#### Problem description:
The lines to be extracted run from the start of the listing through the line containing "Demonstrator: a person"; copy them exactly and nothing else.
[Opening Data section]
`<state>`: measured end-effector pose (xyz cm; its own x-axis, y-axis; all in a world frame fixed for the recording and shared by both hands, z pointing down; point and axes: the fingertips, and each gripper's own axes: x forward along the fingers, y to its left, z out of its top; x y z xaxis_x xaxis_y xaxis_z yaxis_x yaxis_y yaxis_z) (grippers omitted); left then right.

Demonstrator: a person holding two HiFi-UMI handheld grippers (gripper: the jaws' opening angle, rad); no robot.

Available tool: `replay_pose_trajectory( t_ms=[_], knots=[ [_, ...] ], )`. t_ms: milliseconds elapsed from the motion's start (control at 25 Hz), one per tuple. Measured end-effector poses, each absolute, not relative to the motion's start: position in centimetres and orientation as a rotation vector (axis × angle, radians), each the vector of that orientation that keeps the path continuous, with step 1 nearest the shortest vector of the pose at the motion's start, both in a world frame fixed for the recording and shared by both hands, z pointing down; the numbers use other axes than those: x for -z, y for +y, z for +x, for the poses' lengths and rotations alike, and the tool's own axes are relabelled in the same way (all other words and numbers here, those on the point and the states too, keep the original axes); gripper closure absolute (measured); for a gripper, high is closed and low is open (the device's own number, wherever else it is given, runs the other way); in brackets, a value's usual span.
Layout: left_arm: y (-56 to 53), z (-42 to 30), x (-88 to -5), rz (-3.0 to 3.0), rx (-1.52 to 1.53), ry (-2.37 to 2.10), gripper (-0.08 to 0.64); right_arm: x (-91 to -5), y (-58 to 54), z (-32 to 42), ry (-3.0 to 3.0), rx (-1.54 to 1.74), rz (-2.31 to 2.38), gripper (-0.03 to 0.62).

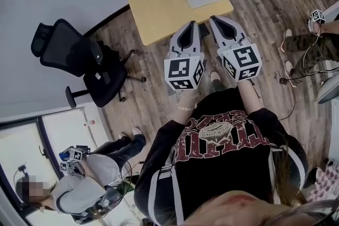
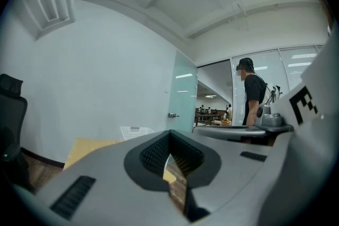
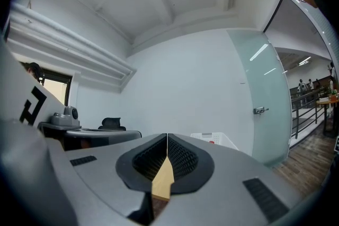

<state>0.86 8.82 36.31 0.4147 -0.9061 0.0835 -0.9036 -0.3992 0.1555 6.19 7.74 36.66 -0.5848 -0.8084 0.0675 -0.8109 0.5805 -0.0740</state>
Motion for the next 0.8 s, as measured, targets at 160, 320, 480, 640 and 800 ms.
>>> replay_pose_trajectory(
  t_ms=[160, 320, 480, 640, 800],
  knots=[
    [5.9, 1.2, -36.4, 2.473, 0.022, -1.617, 0.514, -36.9, 4.9, 6.1, -2.775, -0.157, 1.381, 0.572],
    [3.7, 2.5, -36.7, 2.468, 0.016, -1.621, 0.514, -37.3, 2.7, 7.2, -2.777, -0.162, 1.367, 0.572],
    [2.1, 3.0, -37.0, 2.457, 0.011, -1.626, 0.514, -37.5, 1.1, 7.9, -2.766, -0.161, 1.365, 0.572],
    [0.8, 3.5, -37.4, 2.446, 0.010, -1.638, 0.514, -37.9, -0.4, 8.6, -2.757, -0.151, 1.361, 0.572],
    [-0.1, 3.8, -37.4, 2.426, 0.022, -1.659, 0.514, -37.8, -1.4, 8.9, -2.764, -0.137, 1.327, 0.574]
  ],
)
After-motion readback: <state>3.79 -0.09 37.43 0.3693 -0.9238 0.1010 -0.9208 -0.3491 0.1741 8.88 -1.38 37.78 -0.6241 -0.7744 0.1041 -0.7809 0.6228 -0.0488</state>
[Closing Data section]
#### Output of the exercise:
`<state>`: measured end-effector pose (xyz cm; its own x-axis, y-axis; all in a world frame fixed for the recording and shared by both hands, z pointing down; point and axes: the fingertips, and each gripper's own axes: x forward along the fingers, y to its left, z out of its top; x y z xaxis_x xaxis_y xaxis_z yaxis_x yaxis_y yaxis_z) (grippers omitted); left then right.

Demonstrator: a person holding two HiFi-UMI handheld grippers (gripper: the jaws' opening angle, rad); no robot.

No further work remains on the exercise.